> _WORK TASK_: Take the data below and extract the lines from the one with "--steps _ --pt" to the one with "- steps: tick", inclusive, exactly as written.

> _DATA FOR THIS TASK_:
══════════════════════════════

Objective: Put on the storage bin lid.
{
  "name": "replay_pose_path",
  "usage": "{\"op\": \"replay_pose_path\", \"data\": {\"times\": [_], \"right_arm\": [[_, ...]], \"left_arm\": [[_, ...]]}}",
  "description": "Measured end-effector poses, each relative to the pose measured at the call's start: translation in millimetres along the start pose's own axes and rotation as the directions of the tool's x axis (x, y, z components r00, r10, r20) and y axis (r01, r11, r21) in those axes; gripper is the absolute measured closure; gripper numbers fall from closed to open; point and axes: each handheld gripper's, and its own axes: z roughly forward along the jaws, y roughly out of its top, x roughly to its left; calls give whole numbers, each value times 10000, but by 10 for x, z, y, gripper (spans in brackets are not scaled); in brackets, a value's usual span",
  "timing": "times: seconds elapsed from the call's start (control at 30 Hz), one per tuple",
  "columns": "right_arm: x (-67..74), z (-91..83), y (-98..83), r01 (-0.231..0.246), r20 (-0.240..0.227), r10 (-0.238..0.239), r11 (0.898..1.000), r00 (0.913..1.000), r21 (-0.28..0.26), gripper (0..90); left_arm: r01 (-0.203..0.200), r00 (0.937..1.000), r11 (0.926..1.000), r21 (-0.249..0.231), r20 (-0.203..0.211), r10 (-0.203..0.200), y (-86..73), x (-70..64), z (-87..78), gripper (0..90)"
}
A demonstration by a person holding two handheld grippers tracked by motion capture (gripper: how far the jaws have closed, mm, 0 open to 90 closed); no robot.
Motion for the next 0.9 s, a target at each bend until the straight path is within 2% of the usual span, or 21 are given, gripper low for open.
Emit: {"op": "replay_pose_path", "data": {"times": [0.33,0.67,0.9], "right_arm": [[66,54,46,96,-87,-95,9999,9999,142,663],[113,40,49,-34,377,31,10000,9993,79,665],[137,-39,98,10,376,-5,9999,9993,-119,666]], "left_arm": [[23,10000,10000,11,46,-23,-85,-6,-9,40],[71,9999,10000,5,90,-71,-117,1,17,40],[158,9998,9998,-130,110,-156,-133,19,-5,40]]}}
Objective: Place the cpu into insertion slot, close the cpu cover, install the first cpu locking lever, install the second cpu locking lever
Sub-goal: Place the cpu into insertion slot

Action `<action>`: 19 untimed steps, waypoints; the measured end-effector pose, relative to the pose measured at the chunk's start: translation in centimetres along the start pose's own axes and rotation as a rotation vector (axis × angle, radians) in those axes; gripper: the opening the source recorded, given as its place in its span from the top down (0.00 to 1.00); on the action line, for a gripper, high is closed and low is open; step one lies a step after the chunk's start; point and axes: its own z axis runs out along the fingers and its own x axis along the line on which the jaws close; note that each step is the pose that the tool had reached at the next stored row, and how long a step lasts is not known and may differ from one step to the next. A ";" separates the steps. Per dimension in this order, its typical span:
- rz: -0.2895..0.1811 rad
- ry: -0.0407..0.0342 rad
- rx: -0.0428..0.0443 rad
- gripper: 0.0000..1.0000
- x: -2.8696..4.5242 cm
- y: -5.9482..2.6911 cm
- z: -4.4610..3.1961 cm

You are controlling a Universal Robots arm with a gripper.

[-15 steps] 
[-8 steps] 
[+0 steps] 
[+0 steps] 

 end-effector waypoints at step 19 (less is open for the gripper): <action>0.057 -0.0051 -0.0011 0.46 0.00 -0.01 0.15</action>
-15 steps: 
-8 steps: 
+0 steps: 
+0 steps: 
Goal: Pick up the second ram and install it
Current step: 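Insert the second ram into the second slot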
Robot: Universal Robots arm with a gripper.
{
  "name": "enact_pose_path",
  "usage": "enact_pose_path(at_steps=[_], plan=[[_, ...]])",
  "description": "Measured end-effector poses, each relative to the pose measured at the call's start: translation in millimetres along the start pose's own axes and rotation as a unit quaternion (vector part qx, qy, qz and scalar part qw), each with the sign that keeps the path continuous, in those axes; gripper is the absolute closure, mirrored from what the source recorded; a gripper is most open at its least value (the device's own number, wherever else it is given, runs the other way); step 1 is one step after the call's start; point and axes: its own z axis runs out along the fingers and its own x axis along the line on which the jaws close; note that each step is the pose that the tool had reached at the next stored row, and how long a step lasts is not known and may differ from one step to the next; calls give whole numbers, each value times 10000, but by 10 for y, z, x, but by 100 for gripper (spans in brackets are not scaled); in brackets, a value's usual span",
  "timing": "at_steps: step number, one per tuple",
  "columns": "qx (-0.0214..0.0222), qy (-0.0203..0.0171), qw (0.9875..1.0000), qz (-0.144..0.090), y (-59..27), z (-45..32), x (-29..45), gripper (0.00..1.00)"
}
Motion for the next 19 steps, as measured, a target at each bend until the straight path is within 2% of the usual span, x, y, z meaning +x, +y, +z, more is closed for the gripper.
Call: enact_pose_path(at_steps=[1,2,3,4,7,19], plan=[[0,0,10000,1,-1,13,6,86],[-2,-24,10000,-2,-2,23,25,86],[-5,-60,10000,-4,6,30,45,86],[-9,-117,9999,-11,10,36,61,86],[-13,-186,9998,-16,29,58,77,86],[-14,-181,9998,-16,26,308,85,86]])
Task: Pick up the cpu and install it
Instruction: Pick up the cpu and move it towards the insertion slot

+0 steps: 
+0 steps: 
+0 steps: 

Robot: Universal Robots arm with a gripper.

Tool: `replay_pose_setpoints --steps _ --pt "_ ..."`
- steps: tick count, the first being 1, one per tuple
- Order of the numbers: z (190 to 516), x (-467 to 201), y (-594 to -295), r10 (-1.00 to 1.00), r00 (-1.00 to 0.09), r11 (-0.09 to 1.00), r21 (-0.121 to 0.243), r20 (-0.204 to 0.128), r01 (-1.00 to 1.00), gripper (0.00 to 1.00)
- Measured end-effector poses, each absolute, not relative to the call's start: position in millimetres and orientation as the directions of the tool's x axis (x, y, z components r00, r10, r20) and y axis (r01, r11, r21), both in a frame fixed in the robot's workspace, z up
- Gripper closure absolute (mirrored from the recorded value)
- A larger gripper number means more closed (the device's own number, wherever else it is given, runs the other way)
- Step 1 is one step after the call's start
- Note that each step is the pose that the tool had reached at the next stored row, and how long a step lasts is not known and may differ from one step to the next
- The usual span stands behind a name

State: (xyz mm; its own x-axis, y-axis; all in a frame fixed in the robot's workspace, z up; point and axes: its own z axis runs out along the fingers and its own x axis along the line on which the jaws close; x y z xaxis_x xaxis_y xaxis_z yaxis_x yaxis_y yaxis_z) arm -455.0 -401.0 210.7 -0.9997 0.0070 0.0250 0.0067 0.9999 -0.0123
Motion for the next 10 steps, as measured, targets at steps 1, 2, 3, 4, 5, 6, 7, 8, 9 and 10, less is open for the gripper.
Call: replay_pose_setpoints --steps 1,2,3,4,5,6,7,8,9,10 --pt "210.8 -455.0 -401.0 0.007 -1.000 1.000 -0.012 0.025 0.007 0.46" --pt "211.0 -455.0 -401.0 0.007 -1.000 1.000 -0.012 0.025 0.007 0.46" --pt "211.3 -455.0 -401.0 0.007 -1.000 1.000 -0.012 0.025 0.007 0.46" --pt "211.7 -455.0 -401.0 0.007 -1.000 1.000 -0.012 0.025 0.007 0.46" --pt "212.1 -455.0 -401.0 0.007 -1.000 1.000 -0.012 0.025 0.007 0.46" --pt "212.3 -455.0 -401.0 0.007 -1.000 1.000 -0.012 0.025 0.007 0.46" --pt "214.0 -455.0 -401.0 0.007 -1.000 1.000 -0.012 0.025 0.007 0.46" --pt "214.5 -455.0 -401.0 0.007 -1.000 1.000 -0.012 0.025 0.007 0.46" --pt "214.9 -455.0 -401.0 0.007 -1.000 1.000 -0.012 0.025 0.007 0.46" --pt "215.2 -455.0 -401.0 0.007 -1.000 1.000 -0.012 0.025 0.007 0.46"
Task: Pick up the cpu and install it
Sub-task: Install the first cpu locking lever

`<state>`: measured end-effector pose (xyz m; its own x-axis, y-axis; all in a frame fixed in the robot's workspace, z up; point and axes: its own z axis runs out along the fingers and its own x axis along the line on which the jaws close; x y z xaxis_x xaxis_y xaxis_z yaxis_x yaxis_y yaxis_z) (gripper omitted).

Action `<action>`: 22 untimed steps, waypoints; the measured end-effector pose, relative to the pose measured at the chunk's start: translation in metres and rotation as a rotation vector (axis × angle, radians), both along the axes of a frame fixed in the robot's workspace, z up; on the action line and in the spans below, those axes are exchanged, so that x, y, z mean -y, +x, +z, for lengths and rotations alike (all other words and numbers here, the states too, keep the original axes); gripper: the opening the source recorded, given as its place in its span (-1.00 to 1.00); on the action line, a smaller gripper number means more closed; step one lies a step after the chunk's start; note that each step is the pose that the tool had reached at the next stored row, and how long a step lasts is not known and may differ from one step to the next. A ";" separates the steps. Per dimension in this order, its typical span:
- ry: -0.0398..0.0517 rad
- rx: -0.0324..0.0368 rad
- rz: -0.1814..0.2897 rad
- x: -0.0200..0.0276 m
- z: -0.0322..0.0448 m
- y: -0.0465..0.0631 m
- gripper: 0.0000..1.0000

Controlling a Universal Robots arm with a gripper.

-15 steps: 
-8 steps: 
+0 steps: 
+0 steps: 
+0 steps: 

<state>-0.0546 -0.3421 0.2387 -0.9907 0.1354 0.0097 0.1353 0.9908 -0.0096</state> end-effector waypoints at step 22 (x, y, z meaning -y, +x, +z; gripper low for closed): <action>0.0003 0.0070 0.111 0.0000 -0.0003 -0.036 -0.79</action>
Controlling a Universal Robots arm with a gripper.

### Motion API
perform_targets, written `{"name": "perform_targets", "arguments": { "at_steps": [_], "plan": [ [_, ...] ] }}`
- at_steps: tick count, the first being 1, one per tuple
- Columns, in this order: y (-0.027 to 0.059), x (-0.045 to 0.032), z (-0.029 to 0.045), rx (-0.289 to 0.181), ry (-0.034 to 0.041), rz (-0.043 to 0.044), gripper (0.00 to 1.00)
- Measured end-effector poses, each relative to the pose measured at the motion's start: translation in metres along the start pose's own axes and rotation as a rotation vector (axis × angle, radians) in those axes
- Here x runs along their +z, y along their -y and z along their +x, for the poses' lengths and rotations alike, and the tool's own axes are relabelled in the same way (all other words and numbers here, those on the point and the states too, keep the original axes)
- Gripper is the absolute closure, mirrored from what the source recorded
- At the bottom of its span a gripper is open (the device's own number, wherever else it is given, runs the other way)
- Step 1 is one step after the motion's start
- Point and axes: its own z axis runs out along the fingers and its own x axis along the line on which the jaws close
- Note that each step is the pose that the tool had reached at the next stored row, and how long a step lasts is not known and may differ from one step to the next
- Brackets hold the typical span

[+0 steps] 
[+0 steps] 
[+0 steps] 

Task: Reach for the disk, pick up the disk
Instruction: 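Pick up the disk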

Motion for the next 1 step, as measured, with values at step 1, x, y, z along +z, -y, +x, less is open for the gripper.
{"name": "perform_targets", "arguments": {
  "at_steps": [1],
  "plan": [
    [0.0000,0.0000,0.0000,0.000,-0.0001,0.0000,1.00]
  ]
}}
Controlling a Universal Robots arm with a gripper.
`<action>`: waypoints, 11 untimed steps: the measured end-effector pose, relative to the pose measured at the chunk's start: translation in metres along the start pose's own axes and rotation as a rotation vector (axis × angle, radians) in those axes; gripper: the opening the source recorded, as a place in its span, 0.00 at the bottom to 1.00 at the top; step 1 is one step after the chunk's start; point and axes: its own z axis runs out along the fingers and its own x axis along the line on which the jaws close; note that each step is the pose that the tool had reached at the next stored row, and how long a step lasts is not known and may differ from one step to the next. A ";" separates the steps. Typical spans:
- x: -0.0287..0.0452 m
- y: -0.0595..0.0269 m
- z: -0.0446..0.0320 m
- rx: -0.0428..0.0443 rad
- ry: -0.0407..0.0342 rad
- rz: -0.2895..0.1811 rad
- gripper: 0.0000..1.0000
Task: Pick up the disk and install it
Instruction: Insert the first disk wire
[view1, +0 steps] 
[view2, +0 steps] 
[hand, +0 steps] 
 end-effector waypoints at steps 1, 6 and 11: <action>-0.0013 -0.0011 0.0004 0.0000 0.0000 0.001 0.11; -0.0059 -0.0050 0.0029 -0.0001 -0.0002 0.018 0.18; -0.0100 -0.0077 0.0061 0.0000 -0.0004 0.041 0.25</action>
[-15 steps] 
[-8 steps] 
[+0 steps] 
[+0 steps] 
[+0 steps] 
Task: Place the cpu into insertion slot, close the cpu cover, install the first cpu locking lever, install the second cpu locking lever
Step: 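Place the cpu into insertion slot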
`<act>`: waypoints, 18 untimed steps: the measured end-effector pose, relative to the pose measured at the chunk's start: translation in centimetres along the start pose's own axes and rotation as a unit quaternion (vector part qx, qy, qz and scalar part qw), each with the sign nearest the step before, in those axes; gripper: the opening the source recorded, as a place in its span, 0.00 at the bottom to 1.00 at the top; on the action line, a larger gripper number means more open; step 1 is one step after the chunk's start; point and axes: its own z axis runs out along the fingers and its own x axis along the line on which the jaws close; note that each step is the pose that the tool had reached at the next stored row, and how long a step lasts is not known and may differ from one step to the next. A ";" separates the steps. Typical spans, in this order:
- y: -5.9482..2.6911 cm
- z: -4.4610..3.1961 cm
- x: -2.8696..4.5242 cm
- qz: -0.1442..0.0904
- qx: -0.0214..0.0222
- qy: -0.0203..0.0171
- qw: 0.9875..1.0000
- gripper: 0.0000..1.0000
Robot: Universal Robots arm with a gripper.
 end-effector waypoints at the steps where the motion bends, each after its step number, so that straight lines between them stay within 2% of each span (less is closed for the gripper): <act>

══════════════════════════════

> _RESULT OF THIS TASK_:
Tool: `replay_pose_setpoints --steps _ --pt "_ ..."`
- steps: tick count, the first being 1, one per tuple

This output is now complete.